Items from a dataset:
*-*-*

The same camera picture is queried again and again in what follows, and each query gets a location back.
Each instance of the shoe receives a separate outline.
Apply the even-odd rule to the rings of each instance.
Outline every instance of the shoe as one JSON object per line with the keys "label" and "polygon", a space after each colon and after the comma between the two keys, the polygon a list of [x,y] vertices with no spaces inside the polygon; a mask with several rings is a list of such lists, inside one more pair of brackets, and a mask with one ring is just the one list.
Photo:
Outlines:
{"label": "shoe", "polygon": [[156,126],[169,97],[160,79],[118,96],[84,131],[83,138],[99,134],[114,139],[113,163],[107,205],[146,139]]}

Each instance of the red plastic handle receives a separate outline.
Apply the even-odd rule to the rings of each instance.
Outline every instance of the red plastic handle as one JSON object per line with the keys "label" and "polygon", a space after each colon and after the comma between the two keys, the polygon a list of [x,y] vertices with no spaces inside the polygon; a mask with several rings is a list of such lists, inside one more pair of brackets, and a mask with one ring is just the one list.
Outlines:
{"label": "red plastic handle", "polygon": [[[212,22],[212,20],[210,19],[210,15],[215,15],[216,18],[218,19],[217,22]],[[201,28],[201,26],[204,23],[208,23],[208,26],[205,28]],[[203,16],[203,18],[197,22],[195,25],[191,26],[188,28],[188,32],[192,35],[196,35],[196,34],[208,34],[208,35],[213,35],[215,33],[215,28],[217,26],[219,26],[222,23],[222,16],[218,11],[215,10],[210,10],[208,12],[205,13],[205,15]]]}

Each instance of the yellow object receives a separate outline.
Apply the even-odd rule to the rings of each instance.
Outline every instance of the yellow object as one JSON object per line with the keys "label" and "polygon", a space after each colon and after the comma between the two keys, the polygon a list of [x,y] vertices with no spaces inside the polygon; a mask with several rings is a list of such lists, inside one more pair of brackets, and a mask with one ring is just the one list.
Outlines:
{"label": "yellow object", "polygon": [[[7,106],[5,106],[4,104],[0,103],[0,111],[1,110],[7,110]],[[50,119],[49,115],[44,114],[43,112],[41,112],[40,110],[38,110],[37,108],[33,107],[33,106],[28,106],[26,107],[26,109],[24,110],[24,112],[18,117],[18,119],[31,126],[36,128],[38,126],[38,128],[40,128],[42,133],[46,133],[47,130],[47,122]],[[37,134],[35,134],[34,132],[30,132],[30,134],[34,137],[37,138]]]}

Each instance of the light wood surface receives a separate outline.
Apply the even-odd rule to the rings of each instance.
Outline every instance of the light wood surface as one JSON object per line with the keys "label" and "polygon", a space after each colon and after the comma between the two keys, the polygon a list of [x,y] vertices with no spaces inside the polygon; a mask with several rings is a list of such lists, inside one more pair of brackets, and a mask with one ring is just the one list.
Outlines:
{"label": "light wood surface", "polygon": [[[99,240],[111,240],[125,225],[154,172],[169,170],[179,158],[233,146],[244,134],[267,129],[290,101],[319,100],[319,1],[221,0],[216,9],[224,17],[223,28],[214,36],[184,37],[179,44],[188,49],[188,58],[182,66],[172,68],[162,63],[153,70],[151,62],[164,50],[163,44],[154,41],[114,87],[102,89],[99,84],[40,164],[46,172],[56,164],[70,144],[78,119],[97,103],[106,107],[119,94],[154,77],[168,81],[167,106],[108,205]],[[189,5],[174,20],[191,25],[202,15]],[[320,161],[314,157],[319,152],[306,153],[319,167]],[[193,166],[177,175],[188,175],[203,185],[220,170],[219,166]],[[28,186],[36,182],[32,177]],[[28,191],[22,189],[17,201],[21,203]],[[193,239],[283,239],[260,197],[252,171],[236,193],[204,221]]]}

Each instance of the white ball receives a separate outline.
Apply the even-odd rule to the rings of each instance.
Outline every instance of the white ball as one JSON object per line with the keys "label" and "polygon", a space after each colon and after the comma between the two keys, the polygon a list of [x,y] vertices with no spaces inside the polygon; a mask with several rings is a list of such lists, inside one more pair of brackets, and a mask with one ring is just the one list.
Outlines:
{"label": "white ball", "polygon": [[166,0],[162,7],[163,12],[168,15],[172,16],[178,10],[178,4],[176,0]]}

*-*-*

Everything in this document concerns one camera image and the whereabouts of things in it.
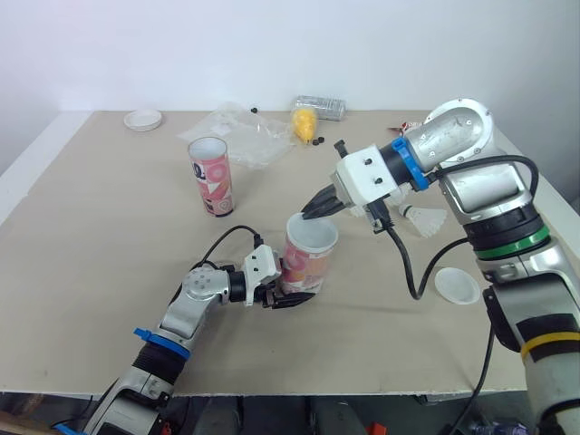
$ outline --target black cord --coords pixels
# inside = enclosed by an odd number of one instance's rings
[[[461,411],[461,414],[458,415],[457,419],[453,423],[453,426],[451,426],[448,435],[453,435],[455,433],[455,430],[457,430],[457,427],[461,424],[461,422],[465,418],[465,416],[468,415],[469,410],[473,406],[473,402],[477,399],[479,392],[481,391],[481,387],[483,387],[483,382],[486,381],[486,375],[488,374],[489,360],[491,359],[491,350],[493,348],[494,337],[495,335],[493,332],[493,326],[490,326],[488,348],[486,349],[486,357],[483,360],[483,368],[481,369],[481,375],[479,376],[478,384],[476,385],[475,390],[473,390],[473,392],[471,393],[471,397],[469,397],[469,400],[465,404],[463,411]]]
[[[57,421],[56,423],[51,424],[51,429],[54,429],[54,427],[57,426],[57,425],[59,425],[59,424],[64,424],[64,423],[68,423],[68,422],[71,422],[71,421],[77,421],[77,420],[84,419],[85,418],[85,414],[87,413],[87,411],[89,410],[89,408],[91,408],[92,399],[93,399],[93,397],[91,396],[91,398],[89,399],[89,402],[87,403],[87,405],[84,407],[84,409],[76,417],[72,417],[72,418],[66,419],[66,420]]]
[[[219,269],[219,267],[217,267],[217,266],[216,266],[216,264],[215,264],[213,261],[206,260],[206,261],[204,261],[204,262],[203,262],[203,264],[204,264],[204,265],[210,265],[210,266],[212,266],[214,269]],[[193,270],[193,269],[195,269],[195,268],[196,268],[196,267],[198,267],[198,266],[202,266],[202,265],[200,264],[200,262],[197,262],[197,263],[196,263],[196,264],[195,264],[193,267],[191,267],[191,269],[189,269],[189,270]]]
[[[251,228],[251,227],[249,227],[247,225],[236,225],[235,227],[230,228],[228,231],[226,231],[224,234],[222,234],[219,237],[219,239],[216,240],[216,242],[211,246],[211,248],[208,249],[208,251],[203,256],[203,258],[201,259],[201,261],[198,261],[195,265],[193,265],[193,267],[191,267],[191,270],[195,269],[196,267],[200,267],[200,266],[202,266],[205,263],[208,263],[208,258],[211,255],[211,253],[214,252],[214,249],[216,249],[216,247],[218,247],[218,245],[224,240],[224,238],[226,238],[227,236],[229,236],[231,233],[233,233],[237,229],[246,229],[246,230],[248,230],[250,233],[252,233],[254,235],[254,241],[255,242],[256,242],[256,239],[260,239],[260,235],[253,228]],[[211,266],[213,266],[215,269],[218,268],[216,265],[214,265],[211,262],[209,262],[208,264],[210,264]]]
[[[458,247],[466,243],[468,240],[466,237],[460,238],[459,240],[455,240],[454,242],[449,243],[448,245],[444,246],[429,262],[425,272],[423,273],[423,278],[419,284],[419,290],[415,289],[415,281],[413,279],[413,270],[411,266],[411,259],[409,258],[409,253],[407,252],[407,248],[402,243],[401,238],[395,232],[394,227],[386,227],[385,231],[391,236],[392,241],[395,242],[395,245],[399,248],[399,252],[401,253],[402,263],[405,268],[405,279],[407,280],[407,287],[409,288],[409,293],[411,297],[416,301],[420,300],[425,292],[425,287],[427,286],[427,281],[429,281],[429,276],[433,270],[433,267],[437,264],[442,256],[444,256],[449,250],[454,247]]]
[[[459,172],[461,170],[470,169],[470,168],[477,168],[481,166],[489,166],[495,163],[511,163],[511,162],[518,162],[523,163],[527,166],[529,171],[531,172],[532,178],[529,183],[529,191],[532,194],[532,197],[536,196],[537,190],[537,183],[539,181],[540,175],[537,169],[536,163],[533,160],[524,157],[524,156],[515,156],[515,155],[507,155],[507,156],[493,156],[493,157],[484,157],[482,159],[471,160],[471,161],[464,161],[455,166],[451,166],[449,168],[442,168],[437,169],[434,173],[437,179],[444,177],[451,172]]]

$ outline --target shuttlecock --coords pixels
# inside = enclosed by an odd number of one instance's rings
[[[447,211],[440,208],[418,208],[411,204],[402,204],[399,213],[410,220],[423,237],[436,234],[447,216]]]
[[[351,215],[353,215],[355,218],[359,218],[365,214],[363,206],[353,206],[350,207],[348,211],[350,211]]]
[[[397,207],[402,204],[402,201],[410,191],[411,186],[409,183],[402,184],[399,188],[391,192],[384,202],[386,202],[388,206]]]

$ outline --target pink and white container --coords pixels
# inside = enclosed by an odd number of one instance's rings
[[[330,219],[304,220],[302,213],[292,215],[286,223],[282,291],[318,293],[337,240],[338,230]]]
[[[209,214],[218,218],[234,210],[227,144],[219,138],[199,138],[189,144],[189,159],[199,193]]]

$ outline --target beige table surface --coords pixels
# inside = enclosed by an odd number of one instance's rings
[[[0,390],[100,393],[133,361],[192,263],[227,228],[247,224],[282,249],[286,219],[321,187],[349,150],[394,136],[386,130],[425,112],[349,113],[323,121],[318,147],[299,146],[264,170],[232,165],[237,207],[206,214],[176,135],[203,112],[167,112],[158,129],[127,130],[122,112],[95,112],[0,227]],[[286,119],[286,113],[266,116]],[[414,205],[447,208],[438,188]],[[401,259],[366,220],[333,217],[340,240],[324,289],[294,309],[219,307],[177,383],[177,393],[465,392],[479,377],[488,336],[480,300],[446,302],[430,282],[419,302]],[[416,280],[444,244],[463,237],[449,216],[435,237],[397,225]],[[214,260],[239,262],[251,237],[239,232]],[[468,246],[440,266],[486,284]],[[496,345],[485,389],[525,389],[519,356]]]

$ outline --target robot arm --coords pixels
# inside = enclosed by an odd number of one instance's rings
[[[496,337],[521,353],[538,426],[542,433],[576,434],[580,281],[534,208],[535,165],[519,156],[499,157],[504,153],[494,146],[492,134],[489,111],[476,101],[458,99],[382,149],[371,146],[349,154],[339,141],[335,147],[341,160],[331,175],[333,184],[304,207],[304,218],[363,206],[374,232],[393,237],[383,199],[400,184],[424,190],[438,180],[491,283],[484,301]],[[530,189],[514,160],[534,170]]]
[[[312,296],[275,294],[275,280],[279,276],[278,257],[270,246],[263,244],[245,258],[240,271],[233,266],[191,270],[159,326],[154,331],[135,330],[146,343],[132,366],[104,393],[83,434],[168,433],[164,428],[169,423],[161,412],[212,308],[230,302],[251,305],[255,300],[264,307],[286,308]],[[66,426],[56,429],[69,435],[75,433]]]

*-*-*

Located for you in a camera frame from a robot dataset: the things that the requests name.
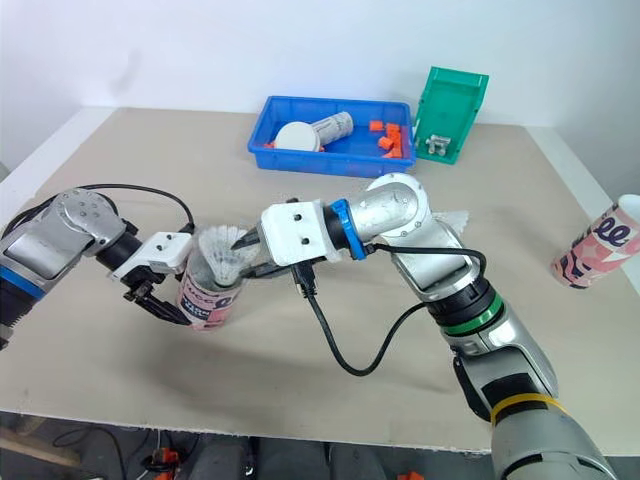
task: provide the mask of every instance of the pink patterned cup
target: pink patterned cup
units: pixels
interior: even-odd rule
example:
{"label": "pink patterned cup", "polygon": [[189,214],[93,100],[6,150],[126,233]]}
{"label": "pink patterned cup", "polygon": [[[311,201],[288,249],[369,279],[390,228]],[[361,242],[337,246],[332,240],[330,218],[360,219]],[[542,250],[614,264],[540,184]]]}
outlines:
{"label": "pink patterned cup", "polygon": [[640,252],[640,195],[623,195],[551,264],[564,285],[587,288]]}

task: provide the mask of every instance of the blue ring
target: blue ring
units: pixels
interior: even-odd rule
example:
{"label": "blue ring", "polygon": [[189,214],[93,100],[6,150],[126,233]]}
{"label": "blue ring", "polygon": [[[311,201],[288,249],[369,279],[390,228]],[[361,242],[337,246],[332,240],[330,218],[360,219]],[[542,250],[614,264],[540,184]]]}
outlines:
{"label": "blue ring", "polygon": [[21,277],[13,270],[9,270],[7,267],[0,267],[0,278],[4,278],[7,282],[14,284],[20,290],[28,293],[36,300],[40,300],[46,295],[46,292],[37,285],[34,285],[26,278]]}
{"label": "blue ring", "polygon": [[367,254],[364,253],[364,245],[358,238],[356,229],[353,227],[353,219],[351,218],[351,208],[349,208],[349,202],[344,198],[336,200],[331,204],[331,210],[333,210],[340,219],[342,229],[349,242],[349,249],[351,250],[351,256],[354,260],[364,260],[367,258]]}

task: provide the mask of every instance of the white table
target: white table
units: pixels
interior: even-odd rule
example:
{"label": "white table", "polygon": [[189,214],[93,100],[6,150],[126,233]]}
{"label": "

*-*-*

> _What to do_
Lines with the word "keys" in the data need counting; report the count alone.

> _Task result_
5